• **Task to carry out**
Output the whole listing below. Keep it exact.

• **The records**
--

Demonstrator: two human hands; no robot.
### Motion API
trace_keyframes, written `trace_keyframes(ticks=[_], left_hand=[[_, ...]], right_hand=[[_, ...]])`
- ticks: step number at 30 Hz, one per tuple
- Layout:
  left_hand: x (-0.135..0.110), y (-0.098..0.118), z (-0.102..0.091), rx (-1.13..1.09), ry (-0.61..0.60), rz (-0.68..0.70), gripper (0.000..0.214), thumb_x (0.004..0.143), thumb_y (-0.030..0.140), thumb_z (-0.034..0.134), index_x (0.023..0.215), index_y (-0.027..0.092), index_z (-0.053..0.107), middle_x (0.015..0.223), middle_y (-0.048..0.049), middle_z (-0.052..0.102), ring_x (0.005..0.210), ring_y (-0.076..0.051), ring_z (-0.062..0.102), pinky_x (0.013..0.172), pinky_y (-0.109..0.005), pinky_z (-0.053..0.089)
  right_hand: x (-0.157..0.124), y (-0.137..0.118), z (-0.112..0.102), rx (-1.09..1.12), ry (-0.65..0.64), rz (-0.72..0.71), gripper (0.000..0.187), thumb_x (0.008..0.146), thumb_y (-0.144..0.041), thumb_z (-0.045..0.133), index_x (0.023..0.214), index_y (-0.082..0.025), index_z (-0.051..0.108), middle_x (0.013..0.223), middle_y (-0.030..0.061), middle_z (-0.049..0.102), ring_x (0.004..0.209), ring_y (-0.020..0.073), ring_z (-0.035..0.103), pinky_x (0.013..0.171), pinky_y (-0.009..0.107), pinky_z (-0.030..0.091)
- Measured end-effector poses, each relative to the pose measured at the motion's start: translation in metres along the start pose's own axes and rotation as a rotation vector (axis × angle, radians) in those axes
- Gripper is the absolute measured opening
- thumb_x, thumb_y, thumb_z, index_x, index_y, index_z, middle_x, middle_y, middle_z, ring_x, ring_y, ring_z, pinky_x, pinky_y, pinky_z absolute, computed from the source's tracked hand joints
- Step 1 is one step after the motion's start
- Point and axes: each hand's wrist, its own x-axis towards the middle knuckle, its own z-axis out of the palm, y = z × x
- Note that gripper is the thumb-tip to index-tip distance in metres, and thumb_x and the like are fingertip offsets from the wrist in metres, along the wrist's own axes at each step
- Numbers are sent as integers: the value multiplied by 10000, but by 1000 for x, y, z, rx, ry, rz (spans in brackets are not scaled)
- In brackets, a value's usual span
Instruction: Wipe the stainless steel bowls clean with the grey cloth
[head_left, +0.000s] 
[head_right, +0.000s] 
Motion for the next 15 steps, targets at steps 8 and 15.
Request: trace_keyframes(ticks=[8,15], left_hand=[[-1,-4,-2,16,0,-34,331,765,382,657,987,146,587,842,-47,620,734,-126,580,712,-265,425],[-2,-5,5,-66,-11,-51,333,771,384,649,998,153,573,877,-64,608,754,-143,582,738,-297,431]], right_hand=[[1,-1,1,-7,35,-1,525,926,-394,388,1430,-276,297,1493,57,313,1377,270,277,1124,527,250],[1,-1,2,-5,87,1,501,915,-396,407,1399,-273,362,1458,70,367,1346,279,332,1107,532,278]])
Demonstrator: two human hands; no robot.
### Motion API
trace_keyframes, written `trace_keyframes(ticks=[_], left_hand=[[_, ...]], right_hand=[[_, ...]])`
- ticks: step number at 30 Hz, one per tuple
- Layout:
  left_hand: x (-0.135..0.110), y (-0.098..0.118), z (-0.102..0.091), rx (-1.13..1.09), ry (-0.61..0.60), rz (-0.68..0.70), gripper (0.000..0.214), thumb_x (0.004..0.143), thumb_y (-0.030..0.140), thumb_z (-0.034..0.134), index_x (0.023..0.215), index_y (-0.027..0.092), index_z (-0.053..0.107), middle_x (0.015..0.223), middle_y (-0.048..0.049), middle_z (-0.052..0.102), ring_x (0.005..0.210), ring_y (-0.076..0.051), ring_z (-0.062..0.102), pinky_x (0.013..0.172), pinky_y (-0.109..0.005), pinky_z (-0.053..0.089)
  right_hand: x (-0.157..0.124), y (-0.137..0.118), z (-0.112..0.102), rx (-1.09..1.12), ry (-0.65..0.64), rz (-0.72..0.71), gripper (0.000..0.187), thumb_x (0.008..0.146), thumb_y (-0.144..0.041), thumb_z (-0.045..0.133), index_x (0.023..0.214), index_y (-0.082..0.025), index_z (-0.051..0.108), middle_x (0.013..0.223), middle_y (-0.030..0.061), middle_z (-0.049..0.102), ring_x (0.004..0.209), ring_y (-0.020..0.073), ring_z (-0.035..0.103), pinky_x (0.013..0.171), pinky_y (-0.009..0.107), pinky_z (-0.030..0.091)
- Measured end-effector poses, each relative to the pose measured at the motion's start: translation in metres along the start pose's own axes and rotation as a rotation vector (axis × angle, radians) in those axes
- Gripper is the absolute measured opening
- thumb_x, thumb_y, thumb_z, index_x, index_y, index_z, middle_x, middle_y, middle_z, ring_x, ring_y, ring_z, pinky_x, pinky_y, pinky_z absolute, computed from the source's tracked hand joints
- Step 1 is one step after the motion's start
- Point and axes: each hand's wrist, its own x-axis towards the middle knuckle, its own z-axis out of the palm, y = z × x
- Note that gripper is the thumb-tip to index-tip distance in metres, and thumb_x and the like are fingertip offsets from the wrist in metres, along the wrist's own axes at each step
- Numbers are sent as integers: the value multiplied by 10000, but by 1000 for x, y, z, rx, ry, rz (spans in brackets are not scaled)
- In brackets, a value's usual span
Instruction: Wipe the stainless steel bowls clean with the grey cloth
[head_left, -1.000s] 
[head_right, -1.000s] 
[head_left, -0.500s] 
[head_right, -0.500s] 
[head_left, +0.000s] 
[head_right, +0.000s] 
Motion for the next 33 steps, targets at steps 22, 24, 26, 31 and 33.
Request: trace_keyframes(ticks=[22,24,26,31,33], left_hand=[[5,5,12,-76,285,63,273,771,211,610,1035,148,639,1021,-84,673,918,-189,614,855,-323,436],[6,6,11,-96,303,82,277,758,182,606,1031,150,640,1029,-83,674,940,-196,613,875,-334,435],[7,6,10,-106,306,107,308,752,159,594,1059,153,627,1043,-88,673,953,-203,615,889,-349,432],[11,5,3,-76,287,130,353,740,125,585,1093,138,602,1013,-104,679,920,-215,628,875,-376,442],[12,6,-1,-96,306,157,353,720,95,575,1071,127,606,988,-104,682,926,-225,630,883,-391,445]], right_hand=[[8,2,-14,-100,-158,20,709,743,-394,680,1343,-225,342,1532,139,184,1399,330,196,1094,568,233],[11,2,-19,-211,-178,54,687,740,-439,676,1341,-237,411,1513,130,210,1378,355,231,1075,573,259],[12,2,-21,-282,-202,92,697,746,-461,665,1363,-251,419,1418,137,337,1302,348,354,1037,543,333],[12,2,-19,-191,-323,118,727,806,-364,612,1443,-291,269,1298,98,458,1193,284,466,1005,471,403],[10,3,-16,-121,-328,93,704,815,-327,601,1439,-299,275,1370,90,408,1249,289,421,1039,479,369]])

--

• **Answer to the exercise**
Demonstrator: two human hands; no robot.
### Motion API
trace_keyframes, written `trace_keyframes(ticks=[_], left_hand=[[_, ...]], right_hand=[[_, ...]])`
- ticks: step number at 30 Hz, one per tuple
- Layout:
  left_hand: x (-0.135..0.110), y (-0.098..0.118), z (-0.102..0.091), rx (-1.13..1.09), ry (-0.61..0.60), rz (-0.68..0.70), gripper (0.000..0.214), thumb_x (0.004..0.143), thumb_y (-0.030..0.140), thumb_z (-0.034..0.134), index_x (0.023..0.215), index_y (-0.027..0.092), index_z (-0.053..0.107), middle_x (0.015..0.223), middle_y (-0.048..0.049), middle_z (-0.052..0.102), ring_x (0.005..0.210), ring_y (-0.076..0.051), ring_z (-0.062..0.102), pinky_x (0.013..0.172), pinky_y (-0.109..0.005), pinky_z (-0.053..0.089)
  right_hand: x (-0.157..0.124), y (-0.137..0.118), z (-0.112..0.102), rx (-1.09..1.12), ry (-0.65..0.64), rz (-0.72..0.71), gripper (0.000..0.187), thumb_x (0.008..0.146), thumb_y (-0.144..0.041), thumb_z (-0.045..0.133), index_x (0.023..0.214), index_y (-0.082..0.025), index_z (-0.051..0.108), middle_x (0.013..0.223), middle_y (-0.030..0.061), middle_z (-0.049..0.102), ring_x (0.004..0.209), ring_y (-0.020..0.073), ring_z (-0.035..0.103), pinky_x (0.013..0.171), pinky_y (-0.009..0.107), pinky_z (-0.030..0.091)
- Measured end-effector poses, each relative to the pose measured at the motion's start: translation in metres along the start pose's own axes and rotation as a rotation vector (axis × angle, radians) in those axes
- Gripper is the absolute measured opening
- thumb_x, thumb_y, thumb_z, index_x, index_y, index_z, middle_x, middle_y, middle_z, ring_x, ring_y, ring_z, pinky_x, pinky_y, pinky_z absolute, computed from the source's tracked hand joints
- Step 1 is one step after the motion's start
- Point and axes: each hand's wrist, its own x-axis towards the middle knuckle, its own z-axis out of the palm, y = z × x
- Note that gripper is the thumb-tip to index-tip distance in metres, and thumb_x and the like are fingertip offsets from the wrist in metres, along the wrist's own axes at each step
- Numbers are sent as integers: the value multiplied by 10000, but by 1000 for x, y, z, rx, ry, rz (spans in brackets are not scaled)
- In brackets, a value's usual span
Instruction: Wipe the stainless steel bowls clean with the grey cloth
[head_left, +0.000s] 
[head_right, +0.000s] 
Motion for the next 15 steps, targets at steps 8 and 15.
Request: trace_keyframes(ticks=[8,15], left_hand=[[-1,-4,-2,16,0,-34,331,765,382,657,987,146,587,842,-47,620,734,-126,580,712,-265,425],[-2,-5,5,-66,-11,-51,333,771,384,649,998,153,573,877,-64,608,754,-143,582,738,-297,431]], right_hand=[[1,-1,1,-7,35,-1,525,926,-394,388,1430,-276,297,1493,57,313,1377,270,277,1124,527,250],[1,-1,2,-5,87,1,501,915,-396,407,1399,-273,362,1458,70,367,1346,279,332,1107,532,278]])
Demonstrator: two human hands; no robot.
### Motion API
trace_keyframes, written `trace_keyframes(ticks=[_], left_hand=[[_, ...]], right_hand=[[_, ...]])`
- ticks: step number at 30 Hz, one per tuple
- Layout:
  left_hand: x (-0.135..0.110), y (-0.098..0.118), z (-0.102..0.091), rx (-1.13..1.09), ry (-0.61..0.60), rz (-0.68..0.70), gripper (0.000..0.214), thumb_x (0.004..0.143), thumb_y (-0.030..0.140), thumb_z (-0.034..0.134), index_x (0.023..0.215), index_y (-0.027..0.092), index_z (-0.053..0.107), middle_x (0.015..0.223), middle_y (-0.048..0.049), middle_z (-0.052..0.102), ring_x (0.005..0.210), ring_y (-0.076..0.051), ring_z (-0.062..0.102), pinky_x (0.013..0.172), pinky_y (-0.109..0.005), pinky_z (-0.053..0.089)
  right_hand: x (-0.157..0.124), y (-0.137..0.118), z (-0.112..0.102), rx (-1.09..1.12), ry (-0.65..0.64), rz (-0.72..0.71), gripper (0.000..0.187), thumb_x (0.008..0.146), thumb_y (-0.144..0.041), thumb_z (-0.045..0.133), index_x (0.023..0.214), index_y (-0.082..0.025), index_z (-0.051..0.108), middle_x (0.013..0.223), middle_y (-0.030..0.061), middle_z (-0.049..0.102), ring_x (0.004..0.209), ring_y (-0.020..0.073), ring_z (-0.035..0.103), pinky_x (0.013..0.171), pinky_y (-0.009..0.107), pinky_z (-0.030..0.091)
- Measured end-effector poses, each relative to the pose measured at the motion's start: translation in metres along the start pose's own axes and rotation as a rotation vector (axis × angle, radians) in those axes
- Gripper is the absolute measured opening
- thumb_x, thumb_y, thumb_z, index_x, index_y, index_z, middle_x, middle_y, middle_z, ring_x, ring_y, ring_z, pinky_x, pinky_y, pinky_z absolute, computed from the source's tracked hand joints
- Step 1 is one step after the motion's start
- Point and axes: each hand's wrist, its own x-axis towards the middle knuckle, its own z-axis out of the palm, y = z × x
- Note that gripper is the thumb-tip to index-tip distance in metres, and thumb_x and the like are fingertip offsets from the wrist in metres, along the wrist's own axes at each step
- Numbers are sent as integers: the value multiplied by 10000, but by 1000 for x, y, z, rx, ry, rz (spans in brackets are not scaled)
- In brackets, a value's usual span
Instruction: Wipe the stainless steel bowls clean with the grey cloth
[head_left, -1.000s] 
[head_right, -1.000s] 
[head_left, -0.500s] 
[head_right, -0.500s] 
[head_left, +0.000s] 
[head_right, +0.000s] 
Motion for the next 33 steps, targets at steps 22, 24, 26, 31 and 33.
Request: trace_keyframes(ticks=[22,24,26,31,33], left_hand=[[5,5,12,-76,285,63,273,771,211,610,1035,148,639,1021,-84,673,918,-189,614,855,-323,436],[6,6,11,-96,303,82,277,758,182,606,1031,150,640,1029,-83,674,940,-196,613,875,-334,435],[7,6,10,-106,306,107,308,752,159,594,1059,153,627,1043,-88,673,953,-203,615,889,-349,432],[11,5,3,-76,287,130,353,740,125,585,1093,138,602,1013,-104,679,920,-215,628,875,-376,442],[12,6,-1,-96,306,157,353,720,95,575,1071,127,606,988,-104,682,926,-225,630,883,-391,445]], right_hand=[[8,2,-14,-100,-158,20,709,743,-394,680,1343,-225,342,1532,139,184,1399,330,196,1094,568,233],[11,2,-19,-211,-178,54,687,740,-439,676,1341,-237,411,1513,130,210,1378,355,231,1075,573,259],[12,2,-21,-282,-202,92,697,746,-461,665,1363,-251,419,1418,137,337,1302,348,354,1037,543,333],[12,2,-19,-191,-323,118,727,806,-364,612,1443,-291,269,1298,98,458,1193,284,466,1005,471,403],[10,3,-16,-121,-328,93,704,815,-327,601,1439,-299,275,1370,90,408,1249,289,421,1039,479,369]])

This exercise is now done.